**Aim of the exercise:**
Output every line below exactly, please, omitting pictures.

**Data supplied:**
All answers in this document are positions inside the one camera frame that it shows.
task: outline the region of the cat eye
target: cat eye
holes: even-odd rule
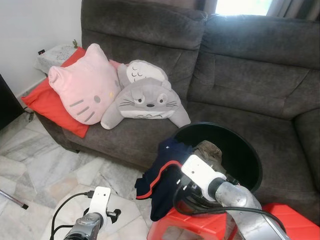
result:
[[[158,104],[165,104],[166,102],[167,102],[167,100],[168,100],[168,97],[167,97],[167,95],[166,94],[164,94],[164,93],[161,93],[159,96],[158,96],[158,99],[157,99],[157,102],[158,102]]]
[[[139,99],[135,99],[134,102],[136,104],[143,104],[145,102],[145,96],[142,96]]]

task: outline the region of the trash bin rim
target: trash bin rim
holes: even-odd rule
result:
[[[260,187],[260,184],[262,182],[263,169],[262,169],[262,164],[261,164],[260,158],[257,154],[257,151],[252,147],[252,145],[247,140],[245,140],[242,136],[240,136],[238,133],[236,133],[235,131],[233,131],[225,126],[221,126],[219,124],[209,122],[209,121],[201,121],[201,122],[195,122],[195,123],[190,123],[190,124],[184,125],[183,127],[180,127],[177,131],[175,131],[175,133],[172,135],[172,137],[175,139],[179,132],[181,132],[182,130],[184,130],[186,128],[196,126],[196,125],[212,125],[215,127],[222,128],[222,129],[227,130],[228,132],[236,135],[238,138],[240,138],[242,141],[244,141],[246,143],[246,145],[251,149],[255,159],[257,160],[257,165],[258,165],[258,179],[257,179],[257,182],[255,183],[255,185],[253,186],[253,188],[250,190],[252,193],[254,193]]]

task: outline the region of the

**Output of the task:**
All answers in this document are positions inside the one camera frame that it shows.
task: outline the region of the cat eye
target: cat eye
holes: even-odd rule
result:
[[[158,104],[165,104],[166,102],[167,102],[167,100],[168,100],[168,97],[167,97],[167,95],[166,94],[164,94],[164,93],[161,93],[159,96],[158,96],[158,99],[157,99],[157,102],[158,102]]]
[[[139,99],[135,99],[134,102],[136,104],[143,104],[145,102],[145,96],[142,96]]]

task: outline the region of the trash bin rim
target: trash bin rim
holes: even-odd rule
result:
[[[260,187],[260,184],[262,182],[263,169],[262,169],[262,164],[261,164],[260,158],[257,154],[257,151],[252,147],[252,145],[247,140],[245,140],[242,136],[240,136],[238,133],[236,133],[235,131],[233,131],[225,126],[221,126],[219,124],[209,122],[209,121],[201,121],[201,122],[195,122],[195,123],[190,123],[190,124],[184,125],[183,127],[180,127],[177,131],[175,131],[175,133],[172,135],[172,137],[175,139],[179,132],[181,132],[182,130],[184,130],[186,128],[196,126],[196,125],[212,125],[215,127],[222,128],[222,129],[227,130],[228,132],[236,135],[238,138],[240,138],[242,141],[244,141],[246,143],[246,145],[251,149],[255,159],[257,160],[257,165],[258,165],[258,179],[257,179],[257,182],[255,183],[255,185],[253,186],[253,188],[250,190],[252,193],[254,193]]]

task: outline the region of the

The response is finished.